Les dualités internes du prof

Bonjour,

je reprends avec joie et enthousiasme l’enseignement du yoga au studio. Ce 1er om de mercredi, quelle vibration, j’étais toute émue.

Cette reprise, le changement de situation, s’accompagne comme à chaque fois de joie et d’appréhension :

  • les élèves vont-ils revenir ? Seront il contents eux aussi ? Ou vont il avoir peur, préférer aller en extérieur après tant de temps de restriction et profiter de notre belle région… Et alors abandonner. Doutes, quand tu es là !
  • as tu penser au doodle, au zoom, aux horaires, transmettre tes dates de stages, celle de la semaine internationale du yoga, de la porte ouverte, des stages 2021…
  • comment allons nous encore aborder la problématique sanitaire du moment au studio et mon souhait de travailler « pour de vrai » et dans la durée,
  • combien d’élèves vont me demander un remboursement, une compensation, car le deal de novembre (rembourser ou décaler l’abonnement) a changé en janvier (compenser par des participations aux stages ou cours particuliers). L’information est passée ou non. Comment puis-je comprendre que l’élève a la 1ère info mais pas la seconde ?
  • combien d’élèves vont être conciliant et comprendre la situation exceptionnelle du moment, de la période ?
  • j’ai donnée beaucoup de cours individuels pour compenser mais pas assez, encore des élèves n’ont pas eu le leur ; entre l’intention et la réalité une marche existe , comment faire ? je n’ai pas toutes les réponses.
  • comment vais je gérer cela émotionnellement : refuser une demande de remboursement, car la comptabilité ne le permet pas et à l’inverse, accueillir le soutien d’un élève qui ne vient pas en cours mais qui me paie délibérément l’abonnement justement pour me soutenir. Deux comportements opposés et un même sentiment de malaise en moi.

Heureuse de reprendre aujourd’hui, réfléchir à demain et sa rentrée 2021, au stage, à l’administratif, à touts ces à côté qui ne sont pas du yoga mais qui sont nécessaires dans le travail.

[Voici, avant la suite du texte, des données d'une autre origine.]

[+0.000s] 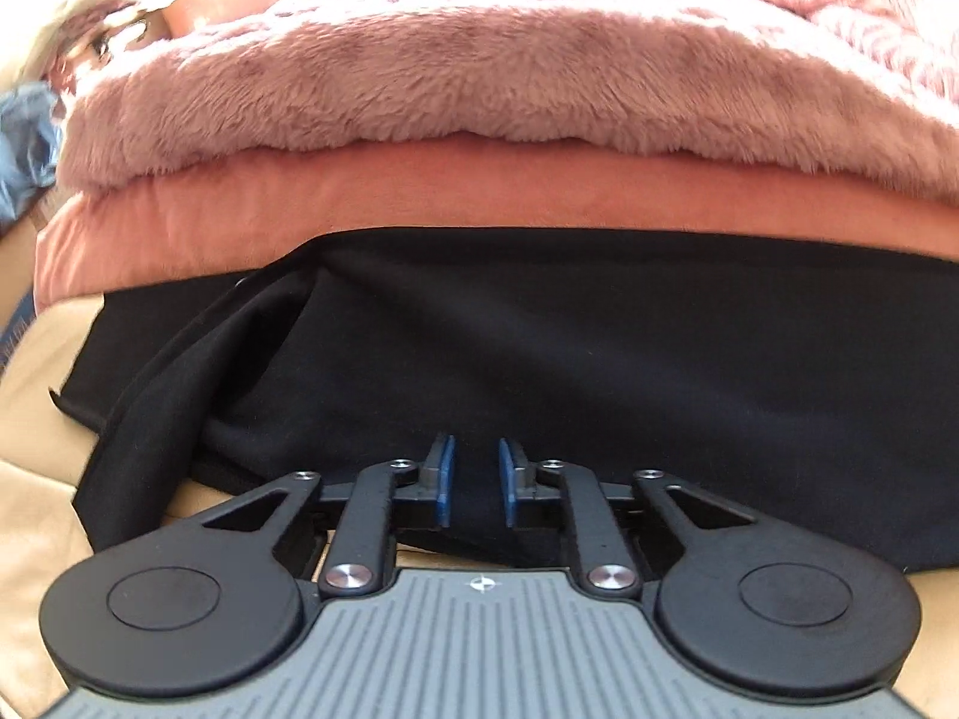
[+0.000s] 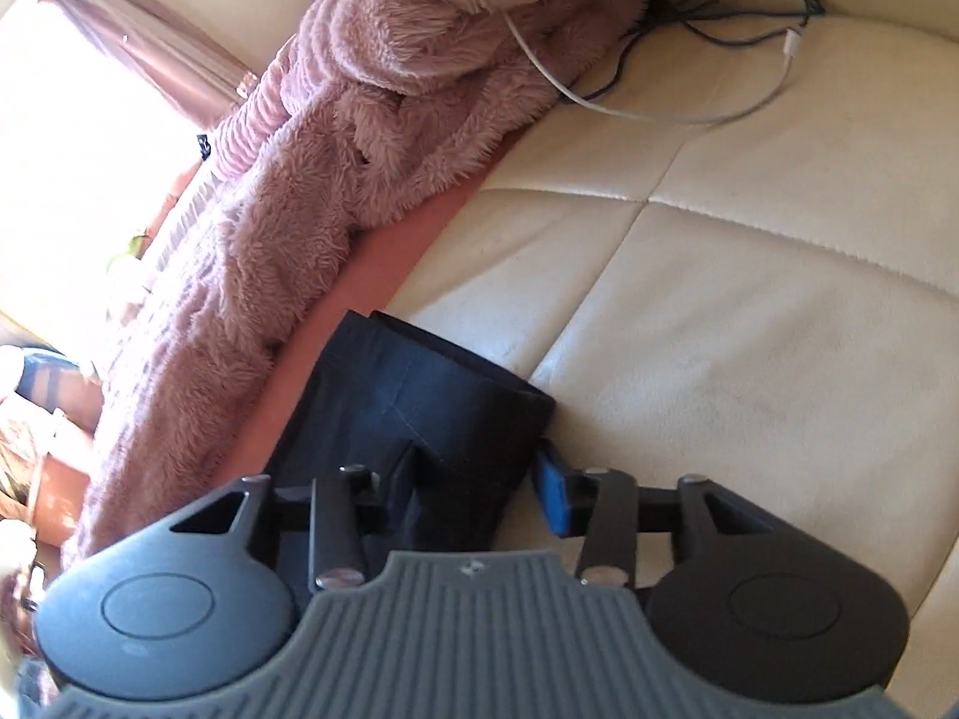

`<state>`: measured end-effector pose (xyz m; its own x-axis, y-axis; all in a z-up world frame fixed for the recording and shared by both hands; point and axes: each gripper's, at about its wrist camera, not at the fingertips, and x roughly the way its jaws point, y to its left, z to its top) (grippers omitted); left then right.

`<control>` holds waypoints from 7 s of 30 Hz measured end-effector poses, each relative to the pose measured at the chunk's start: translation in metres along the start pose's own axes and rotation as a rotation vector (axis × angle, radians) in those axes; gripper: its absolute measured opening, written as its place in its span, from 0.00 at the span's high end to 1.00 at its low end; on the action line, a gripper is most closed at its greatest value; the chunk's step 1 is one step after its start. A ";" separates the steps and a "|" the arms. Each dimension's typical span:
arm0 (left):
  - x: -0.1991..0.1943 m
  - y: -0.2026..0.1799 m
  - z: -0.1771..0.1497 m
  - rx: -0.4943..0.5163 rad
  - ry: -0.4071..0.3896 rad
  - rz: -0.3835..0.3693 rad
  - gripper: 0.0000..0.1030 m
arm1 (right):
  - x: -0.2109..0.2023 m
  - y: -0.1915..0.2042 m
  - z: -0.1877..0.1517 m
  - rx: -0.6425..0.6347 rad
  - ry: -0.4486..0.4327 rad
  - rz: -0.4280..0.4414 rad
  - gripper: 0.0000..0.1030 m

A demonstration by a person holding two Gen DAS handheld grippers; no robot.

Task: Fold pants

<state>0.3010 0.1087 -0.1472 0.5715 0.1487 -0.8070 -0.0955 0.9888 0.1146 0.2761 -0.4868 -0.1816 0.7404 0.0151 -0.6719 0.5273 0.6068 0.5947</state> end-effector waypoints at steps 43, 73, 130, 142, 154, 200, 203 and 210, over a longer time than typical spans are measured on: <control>-0.097 0.135 -0.119 -0.492 -0.088 -0.097 0.32 | -0.100 0.123 -0.147 -0.704 0.106 0.019 0.57; -0.141 0.135 -0.034 -0.196 -0.282 -0.142 0.97 | -0.047 0.129 -0.190 -0.770 0.237 0.014 0.57; 0.000 0.182 -0.087 -0.914 -0.086 -0.202 0.47 | -0.074 0.150 -0.203 -0.848 0.276 0.087 0.61; -0.003 0.179 -0.089 -0.895 -0.110 -0.070 0.97 | -0.077 0.157 -0.210 -0.880 0.290 0.078 0.61; -0.066 0.221 -0.105 -0.976 -0.236 -0.037 0.97 | -0.074 0.177 -0.237 -0.956 0.387 0.107 0.62; -0.091 -0.060 -0.083 -0.094 0.000 -0.553 0.62 | -0.113 0.159 -0.242 -0.759 0.468 0.310 0.63; -0.097 -0.076 -0.085 0.094 -0.033 -0.508 0.60 | -0.105 0.170 -0.250 -0.771 0.479 0.331 0.82; -0.081 -0.105 -0.092 0.276 -0.026 -0.451 0.55 | -0.084 0.189 -0.258 -0.745 0.503 0.379 0.86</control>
<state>0.1899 -0.0081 -0.1472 0.5265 -0.2953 -0.7972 0.3809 0.9203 -0.0893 0.2063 -0.1686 -0.1270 0.4511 0.5451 -0.7066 -0.2355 0.8364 0.4949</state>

Il est temps de faire sirsasana, setu bandha, supta virasana, Supta baddha konasana, le pranayama pour calmer les dualités ; s’en remettre à l’humain, la confiance inconditionnelle que j’ai en nous et au temps qui s’écoule qui fait son travail. Ecrire les belles choses sur de la pierre et les plus douloureuses sur le sable, que la vent lui aussi fasse son travail.